Re: livez/readyz HTTP status codes from Lisa Dusseault on 2025-05-22 (ietf-http-wg@w3.org from April to June 2025)

From: Lisa Dusseault <lisa.dusseault@gmail.com>
Date: Thu, 22 May 2025 09:19:59 -0700
To: Andrew Timmes <andrew.timmes@gmail.com>
Cc: ietf-http-wg@w3.org
Message-ID: <CAEi+uC68Svbgi8Yr3kB+6fxnv73kH9b_KF-y5rKts6j7W09OtQ@mail.gmail.com>

Using a error response body is an extensible way of doing this:


   >>Response

      HTTP/1.1 423 Locked
      Content-Type: application/xml; charset="utf-8"
      Content-Length: xxxx

      <?xml version="1.0" encoding="utf-8" ?>
      <D:error xmlns:D="DAV:">
        <D:lock-token-submitted>
          <D:href>/workspace/webdav/</D:href>
        </D:lock-token-submitted>
      </D:error>


I've also deployed many Web service APIs that put "error" dicts in
JSON in a 403 or 500 or 400 response.  They're really great for
debugging (on the service side or on the API user side).  So this
approach can be taken either along with standardizing certain error
identifiers, or without.


Lisa


On Thu, May 22, 2025 at 12:14 AM Andrew Timmes <andrew.timmes@gmail.com>
wrote:

> Hi folks,
>
> I work on the reliability of distributed systems, which functionally these
> days means working on/with/around Kubernetes.
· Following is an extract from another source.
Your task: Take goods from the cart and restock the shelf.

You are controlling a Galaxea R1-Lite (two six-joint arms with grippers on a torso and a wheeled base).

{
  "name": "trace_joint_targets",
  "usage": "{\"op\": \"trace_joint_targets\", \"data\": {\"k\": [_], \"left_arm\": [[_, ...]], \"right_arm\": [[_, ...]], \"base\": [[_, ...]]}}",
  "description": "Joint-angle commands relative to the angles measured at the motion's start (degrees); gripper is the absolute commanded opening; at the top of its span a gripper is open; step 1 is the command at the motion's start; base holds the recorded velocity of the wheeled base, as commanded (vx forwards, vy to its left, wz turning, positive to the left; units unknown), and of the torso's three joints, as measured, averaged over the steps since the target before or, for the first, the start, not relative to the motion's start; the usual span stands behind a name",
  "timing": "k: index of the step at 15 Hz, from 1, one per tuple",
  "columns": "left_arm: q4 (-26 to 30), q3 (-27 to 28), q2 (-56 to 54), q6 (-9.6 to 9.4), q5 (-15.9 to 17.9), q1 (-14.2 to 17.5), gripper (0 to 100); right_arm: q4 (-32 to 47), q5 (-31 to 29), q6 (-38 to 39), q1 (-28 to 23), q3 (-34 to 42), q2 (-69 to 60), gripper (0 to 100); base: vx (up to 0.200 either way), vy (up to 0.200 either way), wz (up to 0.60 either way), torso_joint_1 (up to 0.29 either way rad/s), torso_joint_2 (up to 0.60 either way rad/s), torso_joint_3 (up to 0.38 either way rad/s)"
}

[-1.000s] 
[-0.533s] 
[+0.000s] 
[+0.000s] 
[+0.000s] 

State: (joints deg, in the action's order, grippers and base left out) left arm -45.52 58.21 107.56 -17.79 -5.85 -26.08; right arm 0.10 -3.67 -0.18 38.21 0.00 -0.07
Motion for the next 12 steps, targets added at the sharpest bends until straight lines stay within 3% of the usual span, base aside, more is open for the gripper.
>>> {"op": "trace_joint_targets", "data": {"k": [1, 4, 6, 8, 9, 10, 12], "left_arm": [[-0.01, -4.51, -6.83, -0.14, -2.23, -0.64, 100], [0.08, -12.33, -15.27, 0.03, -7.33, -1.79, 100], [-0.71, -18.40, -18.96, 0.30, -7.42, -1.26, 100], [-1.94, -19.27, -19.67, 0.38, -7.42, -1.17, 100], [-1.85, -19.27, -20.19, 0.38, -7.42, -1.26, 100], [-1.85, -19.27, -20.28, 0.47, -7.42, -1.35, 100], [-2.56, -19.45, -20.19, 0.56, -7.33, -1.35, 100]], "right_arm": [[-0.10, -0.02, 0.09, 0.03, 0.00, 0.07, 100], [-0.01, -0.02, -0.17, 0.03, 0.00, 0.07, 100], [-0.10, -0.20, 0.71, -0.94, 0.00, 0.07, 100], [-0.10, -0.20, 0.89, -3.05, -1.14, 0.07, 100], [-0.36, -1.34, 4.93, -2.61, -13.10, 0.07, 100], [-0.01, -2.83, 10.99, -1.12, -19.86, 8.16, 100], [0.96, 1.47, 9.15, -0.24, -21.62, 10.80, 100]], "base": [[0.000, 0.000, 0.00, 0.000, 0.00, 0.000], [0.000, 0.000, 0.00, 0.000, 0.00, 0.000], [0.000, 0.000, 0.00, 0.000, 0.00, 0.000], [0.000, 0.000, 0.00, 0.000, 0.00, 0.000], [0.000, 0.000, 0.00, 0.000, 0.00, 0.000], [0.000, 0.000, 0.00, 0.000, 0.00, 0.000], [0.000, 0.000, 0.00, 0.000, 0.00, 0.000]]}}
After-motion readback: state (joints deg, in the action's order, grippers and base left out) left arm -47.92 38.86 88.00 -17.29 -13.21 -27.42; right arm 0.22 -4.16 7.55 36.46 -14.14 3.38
K8s microservices allow you
> to define readiness and liveness checks for HTTP services, which should
> return a 2xx response code to indicate a ready/live state and a non-2xx
> response otherwise.
>
> Most implementations I've seen of livez/readyz checks will either time
> out, or actively return either a 500 or 503 if a service's internal logic
> has determined that a service hasn't met some prerequisite condition.
> However, differentiating between "my liveness check returned a 503 status
> code because it hasn't finished initializing some dependency" vs. "my
> liveness check returned a 503 because there's a proxy in the request path
> that can't talk to the upstream service because it's being CPU throttled"
> is tricky to determine without digging into additional information
> (log/response fields, etc).
>
> Given the ubiquity of k8s (and the concept of livez/readyz checks even in
> non-k8s orchestrators), could there be value in standardizing on specific
> HTTP status codes for "Not Ready"/"Not Live" to differentiate between
> active/passive failures across client libraries? (I imagine there's a high
> bar for adding new codes to the standard; I'd be interested to hear what
> the criteria are for what would make a new code worth adding to the spec.)
>
> Long-time reader, first-time caller here - apologies for any breaches in
> etiquette or protocol, and thanks in advance for any wisdom y'all can
> dispense.
> -Andrew Timmes
>

Received on Thursday, 22 May 2025 16:20:15 UTC